De Botton mentioned the secular holiday of Mother’s Day as problematic because it acknowledges only one aspect of the mother-child relationship – the positive – when the truth is that most people both love and hate their mothers.

What would a healing ritual look like in relation to my mother? I wondered.

It wasn’t until I went to the Women of Spirit and Faith spiritual leadership retreat in Atlanta months later that I found out.

On the second day of the retreat, the women gathered on the banks of the Chattahoochee river to release our rage and fear, pain and anger, to yell out what we’d held inside, against whomever we had held it against, whether for days or decades.

At first, there was silence from our self-proclaimed crowd of shitstorm-kickers.

But, then the women, especially the younger ones, began to speak.

 They spoke of women – grandmothers, mothers, sisters, friends – who ripped jagged holes in their sense of worth, love and beauty, holes they still struggled to fill as adults.

Of men – grandfathers, fathers, partners, friends, co-workers – who abused, twisted or mistreated them. Of their own fears that held them back from fulfilling their greatest potential.

Of affection and pain and joy and anger inextricably twisted into fists jammed into stomachs and hearts, silencing throats from speaking or singing.

Rachelle, our First Nation guide, urged us to release our emotions into the river and let them be carried swiftly away by the broad, cleansing water.

I stood in silence, thinking of my mother, trembling with anger, choked with sadness and pain. Finally, I spoke the words I hadn’t been able to say for months. “Amiji, I forgive you. I forgive you for loving me with all the drowning force of a tsunami, and then for disappearing into the desert of absence, leaving me no place of safety in between. I forgive you for holding me to the standards of other people, for choosing them over me from fear and shame. For all the desires you had for me that I couldn’t fulfill. For your own dreams that you had to drown, but still hoped I’d accomplish in your place someday. I forgive you because I know you still love me, even though you’ve chosen to leave me – for now.”

I said I forgave her. But, it is truer to say that the ritual was the first step on the path to forgiveness, rather than forgiveness itself. It purified and watered my parched spiritual soil and then held open the space for the seeds of something better to germinate there instead, over time.

After the river ritual, we gathered in a drum circle to celebrate the release of all that had held us back, to ground ourselves in Mother Earth, and to honor our connection to each other through singing, bowing, and dancing.

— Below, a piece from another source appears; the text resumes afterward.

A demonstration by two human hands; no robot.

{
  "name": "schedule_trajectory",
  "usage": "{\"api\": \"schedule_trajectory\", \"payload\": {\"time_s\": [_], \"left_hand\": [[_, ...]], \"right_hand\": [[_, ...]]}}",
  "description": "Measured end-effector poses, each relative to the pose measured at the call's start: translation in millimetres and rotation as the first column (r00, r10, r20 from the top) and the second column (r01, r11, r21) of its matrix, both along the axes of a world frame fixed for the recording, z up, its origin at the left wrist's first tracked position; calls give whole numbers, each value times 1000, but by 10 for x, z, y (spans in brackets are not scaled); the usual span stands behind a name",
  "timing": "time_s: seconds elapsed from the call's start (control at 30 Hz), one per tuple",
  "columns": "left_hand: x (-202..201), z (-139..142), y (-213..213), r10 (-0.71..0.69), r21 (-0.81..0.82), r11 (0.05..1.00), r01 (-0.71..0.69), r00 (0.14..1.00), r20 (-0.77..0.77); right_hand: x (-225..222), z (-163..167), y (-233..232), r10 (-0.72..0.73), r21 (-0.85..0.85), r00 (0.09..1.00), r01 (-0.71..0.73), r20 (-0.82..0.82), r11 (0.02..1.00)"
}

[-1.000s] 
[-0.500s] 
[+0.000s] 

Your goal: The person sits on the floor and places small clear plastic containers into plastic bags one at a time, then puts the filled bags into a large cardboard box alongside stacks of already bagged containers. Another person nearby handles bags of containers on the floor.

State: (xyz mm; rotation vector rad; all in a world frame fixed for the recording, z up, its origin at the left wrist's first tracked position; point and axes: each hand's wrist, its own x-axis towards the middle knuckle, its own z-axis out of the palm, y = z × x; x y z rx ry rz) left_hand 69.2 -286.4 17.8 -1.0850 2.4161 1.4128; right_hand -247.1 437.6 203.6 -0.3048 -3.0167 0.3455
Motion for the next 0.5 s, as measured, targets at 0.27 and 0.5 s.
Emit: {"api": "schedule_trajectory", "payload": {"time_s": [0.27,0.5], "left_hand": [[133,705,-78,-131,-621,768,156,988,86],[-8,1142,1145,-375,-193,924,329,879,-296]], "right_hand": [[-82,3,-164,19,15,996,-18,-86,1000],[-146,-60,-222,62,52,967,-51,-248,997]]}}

Listening to the women’s joyful voices, I began to understand that no matter what life brings, I cannot sever myself from my mother, my blood, my family – regardless of our choices and cyclical distances. My family is the river I am immersed in, float upon, and will swim in forever – for better, and for worse.

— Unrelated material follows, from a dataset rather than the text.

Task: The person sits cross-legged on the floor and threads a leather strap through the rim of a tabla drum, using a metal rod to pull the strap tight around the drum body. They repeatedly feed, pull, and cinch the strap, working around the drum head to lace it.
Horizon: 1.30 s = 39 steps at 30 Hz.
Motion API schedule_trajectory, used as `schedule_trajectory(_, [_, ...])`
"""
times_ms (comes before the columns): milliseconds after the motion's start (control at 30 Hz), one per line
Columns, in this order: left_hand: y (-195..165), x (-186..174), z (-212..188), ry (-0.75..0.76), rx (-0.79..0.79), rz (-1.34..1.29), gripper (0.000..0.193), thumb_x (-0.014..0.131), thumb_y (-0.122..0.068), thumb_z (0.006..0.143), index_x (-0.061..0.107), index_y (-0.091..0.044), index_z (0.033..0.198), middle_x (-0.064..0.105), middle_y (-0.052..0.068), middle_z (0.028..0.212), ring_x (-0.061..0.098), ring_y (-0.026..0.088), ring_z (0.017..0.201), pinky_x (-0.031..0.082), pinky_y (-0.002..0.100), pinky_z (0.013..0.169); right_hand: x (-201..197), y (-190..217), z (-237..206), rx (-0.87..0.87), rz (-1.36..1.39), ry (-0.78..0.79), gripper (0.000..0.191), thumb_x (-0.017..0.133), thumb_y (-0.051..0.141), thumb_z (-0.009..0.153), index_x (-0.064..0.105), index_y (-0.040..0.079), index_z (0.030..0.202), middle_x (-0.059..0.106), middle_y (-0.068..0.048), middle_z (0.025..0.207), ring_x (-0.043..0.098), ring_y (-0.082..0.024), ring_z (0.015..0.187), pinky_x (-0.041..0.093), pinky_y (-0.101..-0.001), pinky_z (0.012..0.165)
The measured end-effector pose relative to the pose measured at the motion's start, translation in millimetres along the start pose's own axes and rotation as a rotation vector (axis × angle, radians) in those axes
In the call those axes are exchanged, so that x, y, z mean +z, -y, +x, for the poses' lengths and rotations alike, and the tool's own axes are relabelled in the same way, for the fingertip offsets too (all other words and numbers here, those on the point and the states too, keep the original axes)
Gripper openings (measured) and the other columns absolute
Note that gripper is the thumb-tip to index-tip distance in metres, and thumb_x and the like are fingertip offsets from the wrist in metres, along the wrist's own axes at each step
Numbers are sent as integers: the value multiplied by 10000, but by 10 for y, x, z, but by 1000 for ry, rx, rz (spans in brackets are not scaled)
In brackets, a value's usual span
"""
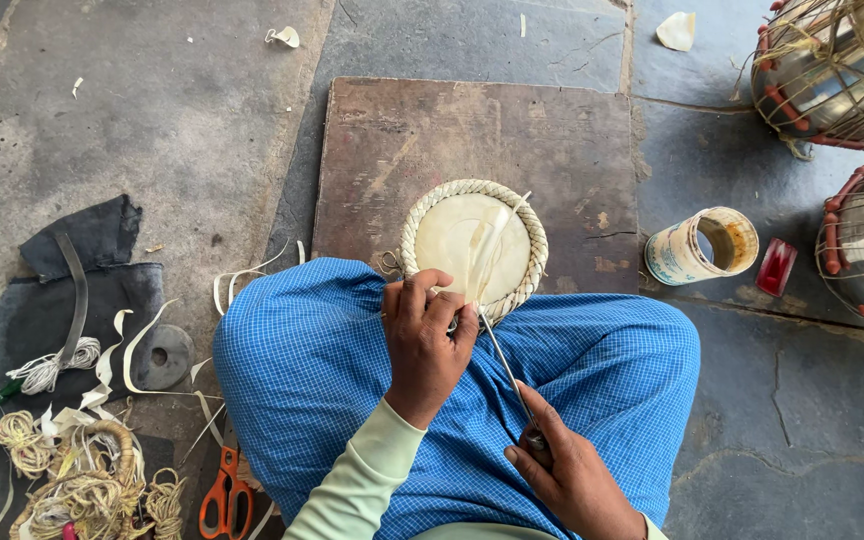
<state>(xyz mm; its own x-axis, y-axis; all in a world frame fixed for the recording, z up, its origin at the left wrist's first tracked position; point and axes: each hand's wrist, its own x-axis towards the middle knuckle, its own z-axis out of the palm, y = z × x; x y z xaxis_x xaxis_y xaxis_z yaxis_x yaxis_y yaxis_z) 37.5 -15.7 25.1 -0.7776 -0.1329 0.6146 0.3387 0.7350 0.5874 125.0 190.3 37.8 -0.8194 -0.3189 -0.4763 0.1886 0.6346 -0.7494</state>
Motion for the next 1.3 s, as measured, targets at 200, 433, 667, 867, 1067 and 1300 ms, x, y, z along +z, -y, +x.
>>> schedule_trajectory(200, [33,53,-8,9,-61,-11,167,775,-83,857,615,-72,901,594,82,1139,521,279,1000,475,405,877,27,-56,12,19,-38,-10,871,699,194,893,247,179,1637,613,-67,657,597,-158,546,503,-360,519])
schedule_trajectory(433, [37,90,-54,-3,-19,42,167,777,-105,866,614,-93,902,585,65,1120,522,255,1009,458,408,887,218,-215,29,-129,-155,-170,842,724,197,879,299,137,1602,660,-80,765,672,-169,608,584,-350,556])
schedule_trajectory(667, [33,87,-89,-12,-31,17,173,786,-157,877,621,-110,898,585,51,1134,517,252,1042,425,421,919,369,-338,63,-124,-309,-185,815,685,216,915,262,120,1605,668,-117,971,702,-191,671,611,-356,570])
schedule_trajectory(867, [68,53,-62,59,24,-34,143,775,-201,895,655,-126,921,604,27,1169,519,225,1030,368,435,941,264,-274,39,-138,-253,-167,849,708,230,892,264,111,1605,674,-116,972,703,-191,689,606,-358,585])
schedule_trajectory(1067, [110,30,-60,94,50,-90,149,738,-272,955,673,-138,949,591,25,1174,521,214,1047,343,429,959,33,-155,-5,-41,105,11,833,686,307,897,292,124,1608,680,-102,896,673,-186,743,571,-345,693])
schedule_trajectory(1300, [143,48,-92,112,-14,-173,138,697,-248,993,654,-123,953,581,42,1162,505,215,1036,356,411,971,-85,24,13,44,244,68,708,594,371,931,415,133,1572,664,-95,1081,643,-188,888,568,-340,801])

But taking part in this communal ritual gave me the spiritual tools to navigate my troubled waters. I’m fortified by the knowledge that the water in my body is forever connected to that sacred ritual, healing stream, and circle of spiritual sisters who gathered to sing of joy, beauty and power by a river in Georgia.

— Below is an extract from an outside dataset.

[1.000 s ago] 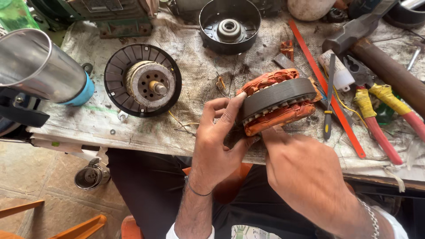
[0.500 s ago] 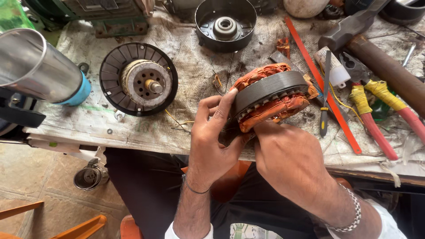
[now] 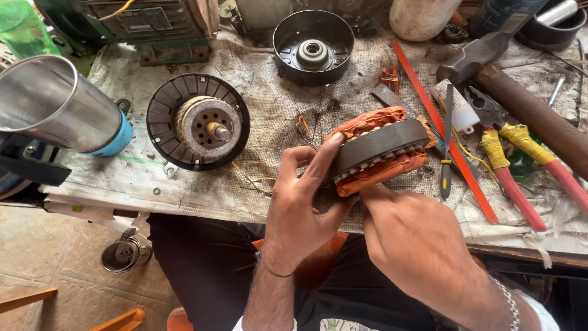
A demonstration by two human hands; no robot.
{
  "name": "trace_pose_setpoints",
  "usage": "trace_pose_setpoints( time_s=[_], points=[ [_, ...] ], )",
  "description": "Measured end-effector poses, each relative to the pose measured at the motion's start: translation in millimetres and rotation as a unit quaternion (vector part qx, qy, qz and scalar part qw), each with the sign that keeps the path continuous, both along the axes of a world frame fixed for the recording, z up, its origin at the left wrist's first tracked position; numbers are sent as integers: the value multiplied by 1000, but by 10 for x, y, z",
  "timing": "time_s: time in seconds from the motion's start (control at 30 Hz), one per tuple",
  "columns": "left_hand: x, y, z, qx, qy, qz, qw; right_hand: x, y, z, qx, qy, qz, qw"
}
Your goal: The person holds an electric motor stator with copper windings on a workbench and repeatedly sands the edges of its laminated steel core using a small abrasive block, rotating the stator to reach different sections while other motor parts sit nearby.
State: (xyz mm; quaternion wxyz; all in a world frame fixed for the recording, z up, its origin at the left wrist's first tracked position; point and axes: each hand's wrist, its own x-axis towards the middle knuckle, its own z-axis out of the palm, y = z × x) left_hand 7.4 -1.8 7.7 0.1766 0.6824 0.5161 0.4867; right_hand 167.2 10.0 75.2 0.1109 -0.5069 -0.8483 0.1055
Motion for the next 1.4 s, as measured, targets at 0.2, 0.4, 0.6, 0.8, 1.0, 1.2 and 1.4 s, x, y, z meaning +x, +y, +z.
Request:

Sometimes, while standing here in my kitchen in San Francisco, I can see the afternoon light slanting golden on Meredith again sitting on the grass as the circle began to wind down, and hear her singing, “I went down to the river to pray…” Her sweet, lone voice is soon joined and buoyed in my memory by the strength of many others. The circle is the oasis that I carry within my heart and soul and drink deep from to face – and heal – the rapids to come.